A Beginners Guide To Pencil Drawing

Pencil Drawing

One of the most prevalent and adaptable forms of artistic expression is pencil drawing. It’s a method of expression that allows the artist to produce everything, from short and easy sketches to fully polished artworks such as an anniversary painting using fast motion and careful strokes.

And because you only need a few basic tools, pencil sketching is a hobby you can pursue at any age. Even if you don’t plan on using pencils as your primary medium for future works of art, mastering the fundamentals of drawing can help you become a better artist.

While it’s not hard to pick up a pencil and start doodling, a little bit of information goes a long way toward making the experience more enjoyable and opening up possibilities you hadn’t thought of before. To help you get started with your newfound artistic interest, this article will cover some of the basic information you’ll need to know about using a pencil.

Drawing Materials

You don’t need to spend a lot of money to give pencil sketching a go because all of the supplies you’ll need are readily accessible for a low price. The following are the basic supplies you need.

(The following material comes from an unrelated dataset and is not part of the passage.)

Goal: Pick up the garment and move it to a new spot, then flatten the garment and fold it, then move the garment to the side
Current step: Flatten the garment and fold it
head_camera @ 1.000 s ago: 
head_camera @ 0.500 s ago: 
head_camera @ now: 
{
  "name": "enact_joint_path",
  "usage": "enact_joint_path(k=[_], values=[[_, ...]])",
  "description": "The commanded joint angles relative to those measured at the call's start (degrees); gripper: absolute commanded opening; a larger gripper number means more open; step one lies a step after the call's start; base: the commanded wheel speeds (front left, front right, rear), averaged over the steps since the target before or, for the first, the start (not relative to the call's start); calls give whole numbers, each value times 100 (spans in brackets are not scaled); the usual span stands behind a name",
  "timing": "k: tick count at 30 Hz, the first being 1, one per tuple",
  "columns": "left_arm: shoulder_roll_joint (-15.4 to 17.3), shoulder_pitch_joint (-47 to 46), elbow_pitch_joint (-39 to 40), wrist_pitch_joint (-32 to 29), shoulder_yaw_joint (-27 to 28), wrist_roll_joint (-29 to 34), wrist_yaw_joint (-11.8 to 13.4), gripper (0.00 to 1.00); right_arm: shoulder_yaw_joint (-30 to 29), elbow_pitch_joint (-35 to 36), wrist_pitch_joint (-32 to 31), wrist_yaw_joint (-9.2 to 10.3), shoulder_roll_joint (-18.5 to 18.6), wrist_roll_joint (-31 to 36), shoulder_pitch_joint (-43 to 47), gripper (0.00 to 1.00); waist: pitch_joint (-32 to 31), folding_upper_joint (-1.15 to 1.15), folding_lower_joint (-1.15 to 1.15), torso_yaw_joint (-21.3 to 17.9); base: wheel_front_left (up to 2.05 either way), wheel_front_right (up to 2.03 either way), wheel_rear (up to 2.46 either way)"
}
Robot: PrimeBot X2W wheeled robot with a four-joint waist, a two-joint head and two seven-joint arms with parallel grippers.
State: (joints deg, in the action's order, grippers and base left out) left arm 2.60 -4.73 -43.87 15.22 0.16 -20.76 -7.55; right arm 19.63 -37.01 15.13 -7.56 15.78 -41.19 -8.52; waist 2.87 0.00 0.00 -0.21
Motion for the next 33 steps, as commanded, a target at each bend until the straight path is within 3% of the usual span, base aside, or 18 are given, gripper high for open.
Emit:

To begin your adventure into the world of drawing, you will, of course, need a pencil. Even while a regular #2 pencils will do, you’ll need to invest in better materials, if you plan on taking this medium seriously. Drawing pencils often include a range of textures, from those that are very soft and blendable to those with stiffer points that are ideal for making precise lines and quick sketches.

It’s available in several harnesses that may produce a wide spectrum of tones, from light to dark, making it a pleasure to use for shading and defining features. The H (harder) and B (blacker) markings on a pencil indicate the pencil’s hardness and softness, respectively.

You can tell how firm or soft a pencil is by the number affixed to the letter. The softer the pencil, the higher the number. An HB pencil, on the other hand, falls somewhere in the middle. Choose a set that has both H and B pencils as a starting point. You should have a few different sized pencils, including a 2H, HB, 4B, 8B, and 12B.

Pencil Sharpener

A manual pencil sharpener with two slots is ideal if you’re a beginner. You’ll have a wide variety of sketching options because each will sharpen the pencil to a unique point.


When drawing, like with any creative endeavor, mistakes are to be expected. Because of this, you shouldn’t quickly give up if your design doesn’t turn out the way you envisioned. Keep in mind that you may remove your drawing mistakes at any time with an eraser.

There are more uses for erasers than erasing and cleaning. You may also use them for shading and other visual effects. The basic flat erasers work OK, but they smear your work and leave a shadow of the old line on the paper that won’t go away no matter how much you rub.

That said, a putty rubber is the best eraser you can have. These erasers are pliable and soft, allowing you to erase pencil traces and smudges without damaging the paper.


If you’re just getting started, any cheap sketch book will serve. As your skills improve, you may want to invest in some high-quality archival drawing paper, which is more substantial and works well with graphite.

How to Hold a Pencil 

When it comes to achieving various effects, the utilization of different grips can play a crucial role. For instance, in drawing longer, looser markings and lighter shades, it’s helpful to hold the pencil further away from the tip.

On the other hand, if you grab the pencil at its tip and press it onto the paper with your index finger, you’ll have enough leverage to swiftly fill in portions of your design with black markings.

Pencil Drawing Techniques

Once you’re set-up, it’s time to practice some fundamental pencil sketching skills. You might try some of the techniques below.


It involves filling up empty spaces in a drawing with a network of parallel lines to suggest depth, texture, and form. A darker region and more pronounced impact may be achieved by drawing the lines closer together.


By strategically incorporating dots, you can create captivating shadows and unique visual effects that will truly make your artwork stand out. Just like the technique of hatching, the density and proximity of the dots play a crucial role in determining the level of darkness in a given area.


used to describe the action of smudging parts of a drawing with a stump (drawing tool made of paper tightly twisted into a stick), a soft cloth, or even your finger. You may use this to blend your drawing together seamlessly or to add the impression of motion.

Final Words

Drawing with a pencil is a fascinating hobby since it allows you to express yourself creatively without breaking the bank. You may create stunning works of art with little more than a pencil, paper, eraser, and a few basic drawing methods. Try your hand at pencil sketching and take pleasure in putting your ideas on paper.